- **EXERCISE AIM**
What you return should match every record exactly, with the images removed.

(Stored items from a collection)

*****

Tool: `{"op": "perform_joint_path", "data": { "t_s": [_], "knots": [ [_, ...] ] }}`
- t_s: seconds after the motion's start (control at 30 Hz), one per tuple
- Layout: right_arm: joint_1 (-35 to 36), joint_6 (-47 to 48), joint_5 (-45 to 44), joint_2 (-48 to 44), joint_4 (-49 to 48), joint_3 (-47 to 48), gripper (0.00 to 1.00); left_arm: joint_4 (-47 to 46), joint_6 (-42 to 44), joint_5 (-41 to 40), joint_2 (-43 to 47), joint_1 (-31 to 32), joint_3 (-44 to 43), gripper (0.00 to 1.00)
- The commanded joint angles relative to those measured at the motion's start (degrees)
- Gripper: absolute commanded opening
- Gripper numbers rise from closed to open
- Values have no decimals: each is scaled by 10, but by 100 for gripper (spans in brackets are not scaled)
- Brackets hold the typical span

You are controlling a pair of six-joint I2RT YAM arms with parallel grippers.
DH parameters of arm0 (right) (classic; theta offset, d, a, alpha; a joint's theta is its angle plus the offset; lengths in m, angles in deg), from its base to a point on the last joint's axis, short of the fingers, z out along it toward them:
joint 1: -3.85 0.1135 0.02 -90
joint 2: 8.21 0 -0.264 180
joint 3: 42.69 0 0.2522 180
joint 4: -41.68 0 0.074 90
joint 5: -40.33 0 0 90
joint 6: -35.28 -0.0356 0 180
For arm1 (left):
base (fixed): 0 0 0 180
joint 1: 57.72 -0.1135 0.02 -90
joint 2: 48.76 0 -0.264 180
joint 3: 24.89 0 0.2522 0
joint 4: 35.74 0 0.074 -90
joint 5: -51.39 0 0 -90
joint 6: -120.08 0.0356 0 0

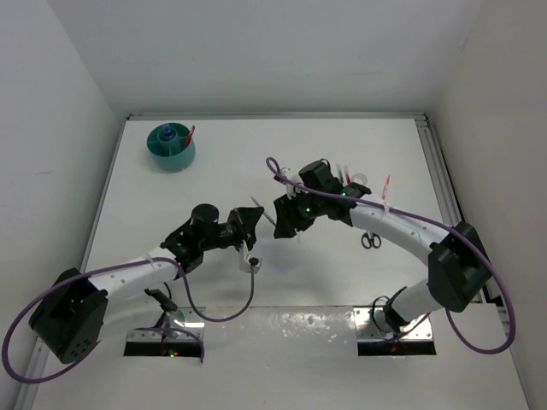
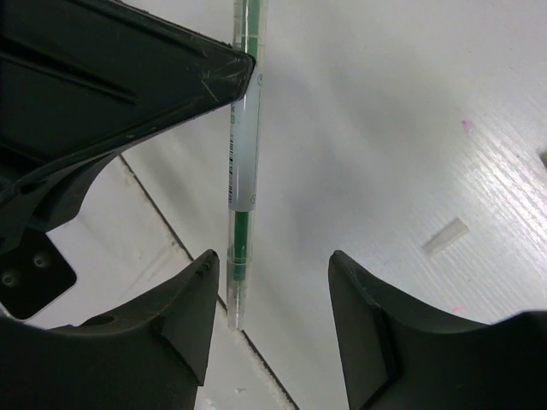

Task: Sort the stationery into containers
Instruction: Close the pen cap on the pen.

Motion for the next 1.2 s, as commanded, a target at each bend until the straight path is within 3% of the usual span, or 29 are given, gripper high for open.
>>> {"op": "perform_joint_path", "data": {
  "t_s": [0.0, 0.3, 0.67, 0.9, 1.17],
  "knots": [
    [7, 7, -21, -6, -21, -3, 53, -22, -7, 3, -8, -8, -32, 0],
    [6, 13, -41, -19, -19, -10, 55, -13, -2, 0, -14, -7, -45, 0],
    [5, 53, -37, -48, 16, 11, 71, -13, 16, -2, -25, -5, -51, 0],
    [2, 57, -18, -34, 16, 16, 60, -15, 11, -6, -26, -3, -53, 0],
    [2, 56, -9, -13, -1, 36, 26, -15, 13, -1, -28, 0, -50, 0]
  ]
}}
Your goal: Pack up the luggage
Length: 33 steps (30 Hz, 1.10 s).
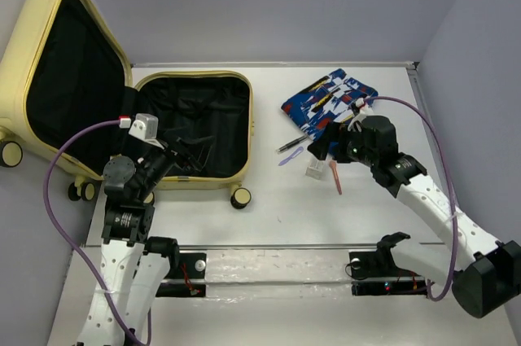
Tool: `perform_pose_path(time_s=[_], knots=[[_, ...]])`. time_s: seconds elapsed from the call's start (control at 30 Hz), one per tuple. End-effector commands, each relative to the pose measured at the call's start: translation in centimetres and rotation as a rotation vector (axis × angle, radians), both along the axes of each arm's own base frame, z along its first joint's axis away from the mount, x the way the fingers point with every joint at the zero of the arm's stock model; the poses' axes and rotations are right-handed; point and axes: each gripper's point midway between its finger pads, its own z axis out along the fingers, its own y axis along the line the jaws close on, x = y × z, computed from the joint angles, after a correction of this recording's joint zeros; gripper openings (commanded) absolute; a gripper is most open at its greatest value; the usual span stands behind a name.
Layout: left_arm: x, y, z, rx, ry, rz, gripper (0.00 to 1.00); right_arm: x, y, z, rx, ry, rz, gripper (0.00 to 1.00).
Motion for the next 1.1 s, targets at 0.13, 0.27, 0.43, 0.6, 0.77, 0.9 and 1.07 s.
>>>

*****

- **ANSWER TO THE EXERCISE**
Tool: `{"op": "perform_joint_path", "data": { "t_s": [_], "knots": [ [_, ...] ] }}`
- t_s: seconds after the motion's start (control at 30 Hz), one per tuple
- Layout: right_arm: joint_1 (-35 to 36), joint_6 (-47 to 48), joint_5 (-45 to 44), joint_2 (-48 to 44), joint_4 (-49 to 48), joint_3 (-47 to 48), gripper (0.00 to 1.00); left_arm: joint_4 (-47 to 46), joint_6 (-42 to 44), joint_5 (-41 to 40), joint_2 (-43 to 47), joint_1 (-31 to 32), joint_3 (-44 to 43), gripper (0.00 to 1.00)
- The commanded joint angles relative to those measured at the motion's start (degrees)
- Gripper: absolute commanded opening
- Gripper numbers rise from closed to open
- Values have no decimals: each is scaled by 10, but by 100 for gripper (spans in brackets are not scaled)
- Brackets hold the typical span

You are controlling a pair of six-joint I2RT YAM arms with parallel grippers.
DH parameters of arm0 (right) (classic; theta offset, d, a, alpha; a joint's theta is its angle plus the offset; lengths in m, angles in deg), from its base to a point on the last joint's axis, short of the fingers, z out along it toward them:
joint 1: -3.85 0.1135 0.02 -90
joint 2: 8.21 0 -0.264 180
joint 3: 42.69 0 0.2522 180
joint 4: -41.68 0 0.074 90
joint 5: -40.33 0 0 90
joint 6: -35.28 -0.0356 0 180
For arm1 (left):
base (fixed): 0 0 0 180
joint 1: 57.72 -0.1135 0.02 -90
joint 2: 48.76 0 -0.264 180
joint 3: 24.89 0 0.2522 0
joint 4: 35.74 0 0.074 -90
joint 5: -51.39 0 0 -90
joint 6: -120.08 0.0356 0 0


Task: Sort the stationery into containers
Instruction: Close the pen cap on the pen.

Motion for the next 1.2 s, as commanded, a target at each bend until the straight path is within 3% of the usual span, or 29 are given, gripper high for open.
>>> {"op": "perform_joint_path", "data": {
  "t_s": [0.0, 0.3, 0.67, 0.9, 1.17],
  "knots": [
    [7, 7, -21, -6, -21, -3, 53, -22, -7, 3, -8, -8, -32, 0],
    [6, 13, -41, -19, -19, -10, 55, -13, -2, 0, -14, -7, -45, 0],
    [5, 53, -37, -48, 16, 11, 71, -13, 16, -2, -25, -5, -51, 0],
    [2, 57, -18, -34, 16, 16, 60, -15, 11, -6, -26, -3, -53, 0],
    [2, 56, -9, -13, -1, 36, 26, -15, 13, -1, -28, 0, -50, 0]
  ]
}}
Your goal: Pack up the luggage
Length: 33 steps (30 Hz, 1.10 s).
Tool: `perform_pose_path(time_s=[_], knots=[[_, ...]])`. time_s: seconds elapsed from the call's start (control at 30 Hz), one per tuple. End-effector commands, each relative to the pose measured at the call's start: translation in centimetres and rotation as a rotation vector (axis × angle, radians), both along the axes of each arm's own base frame, z along its first joint's axis away from the mount, x the way the fingers point with every joint at the zero of the arm's stock model; the poses' axes and rotations are right-handed; point and axes: each gripper's point midway between its finger pads, its own z axis out along the fingers, its own y axis along the line the jaws close on, x = y × z, computed from the joint angles, after a correction of this recording's joint zeros; gripper openings (commanded) absolute; a gripper is most open at its greatest value; the usual span stands behind a name.
Layout: left_arm: x, y, z, rx, ry, rz, gripper (0.00 to 1.00); right_arm: x, y, z, rx, ry, rz, gripper (0.00 to 1.00).
Motion for the next 1.1 s, targets at 0.13, 0.27, 0.43, 0.6, 0.77, 0.9 and 1.07 s.
>>>

No more work is needed on this exercise.